• What this task involves: Reproduce exactly, leaving out pictures, each line from the one holding "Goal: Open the" through the final line of the listing, and add nothing.

• Dataset section:

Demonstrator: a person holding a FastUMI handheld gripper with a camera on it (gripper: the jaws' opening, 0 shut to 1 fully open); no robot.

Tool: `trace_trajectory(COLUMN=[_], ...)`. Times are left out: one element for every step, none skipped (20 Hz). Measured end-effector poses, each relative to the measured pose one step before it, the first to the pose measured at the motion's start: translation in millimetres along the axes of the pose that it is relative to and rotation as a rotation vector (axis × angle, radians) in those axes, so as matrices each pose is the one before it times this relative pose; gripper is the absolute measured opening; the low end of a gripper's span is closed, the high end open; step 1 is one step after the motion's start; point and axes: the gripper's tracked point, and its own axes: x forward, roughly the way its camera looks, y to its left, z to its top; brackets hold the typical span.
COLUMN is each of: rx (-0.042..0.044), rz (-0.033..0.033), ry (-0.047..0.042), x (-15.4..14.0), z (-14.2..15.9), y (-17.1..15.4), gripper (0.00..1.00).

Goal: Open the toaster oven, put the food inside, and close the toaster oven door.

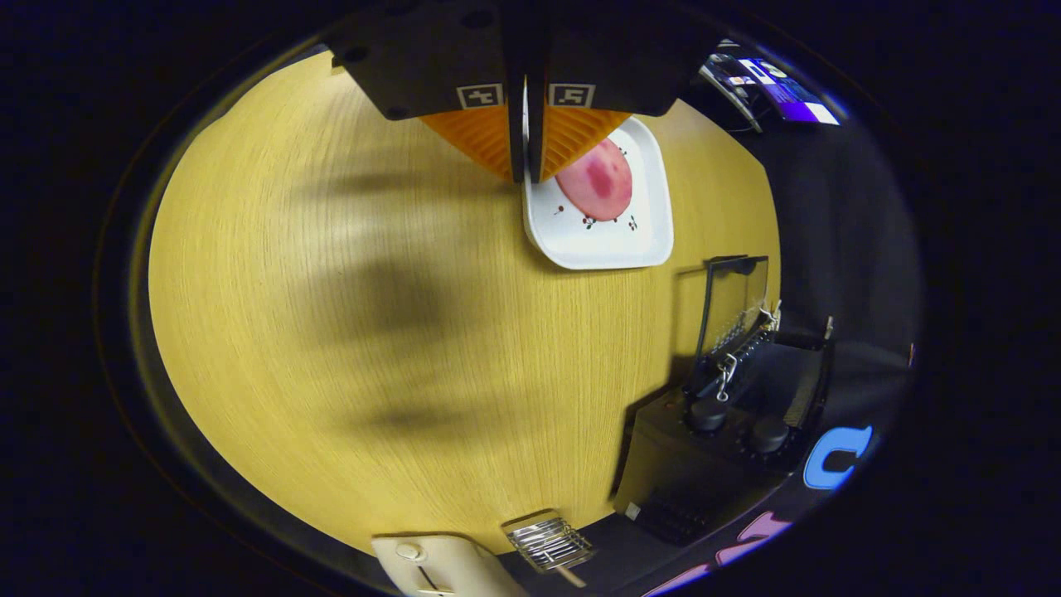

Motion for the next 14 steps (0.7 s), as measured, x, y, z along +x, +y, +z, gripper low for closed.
trace_trajectory(rx=[0.04024,0.04193,0.04009,0.03671,0.03521,0.0355,0.03276,0.02903,0.02787,0.02797,0.02898,0.03395,0.03112,0.02671], rz=[0.02926,0.02265,0.0211,0.02415,0.02875,0.02185,0.02122,0.01775,0.01647,0.01442,0.01529,0.01405,0.01977,0.01917], ry=[-0.00704,-0.00739,-0.01237,-0.01447,-0.00788,-0.01372,-0.0134,-0.01682,-0.01672,-0.01929,-0.0198,-0.02289,-0.0205,-0.01284], x=[-5.36,-3.19,-3.69,-3.72,-3.18,-3.19,-4.5,-2.91,-4.68,-3.16,-2.34,-1.26,-1.26,1.37], z=[-4.5,-3.05,-2.87,-3.84,-5.44,-4.54,-6.9,-3.15,-5.76,-5.24,-6.15,-4.99,-6.49,-7.33], y=[2.28,0.56,0.41,1.0,2.19,1.2,3.06,3.75,5.96,7.37,9.22,9.36,11.42,11.16], gripper=[0.05,0.06,0.06,0.05,0.06,0.06,0.06,0.06,0.06,0.06,0.06,0.06,0.06,0.05])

• Task solution:
Goal: Open the toaster oven, put the food inside, and close the toaster oven door.


Motion for the next 14 steps (0.7 s), as measured, x, y, z along +x, +y, +z, gripper low for closed.
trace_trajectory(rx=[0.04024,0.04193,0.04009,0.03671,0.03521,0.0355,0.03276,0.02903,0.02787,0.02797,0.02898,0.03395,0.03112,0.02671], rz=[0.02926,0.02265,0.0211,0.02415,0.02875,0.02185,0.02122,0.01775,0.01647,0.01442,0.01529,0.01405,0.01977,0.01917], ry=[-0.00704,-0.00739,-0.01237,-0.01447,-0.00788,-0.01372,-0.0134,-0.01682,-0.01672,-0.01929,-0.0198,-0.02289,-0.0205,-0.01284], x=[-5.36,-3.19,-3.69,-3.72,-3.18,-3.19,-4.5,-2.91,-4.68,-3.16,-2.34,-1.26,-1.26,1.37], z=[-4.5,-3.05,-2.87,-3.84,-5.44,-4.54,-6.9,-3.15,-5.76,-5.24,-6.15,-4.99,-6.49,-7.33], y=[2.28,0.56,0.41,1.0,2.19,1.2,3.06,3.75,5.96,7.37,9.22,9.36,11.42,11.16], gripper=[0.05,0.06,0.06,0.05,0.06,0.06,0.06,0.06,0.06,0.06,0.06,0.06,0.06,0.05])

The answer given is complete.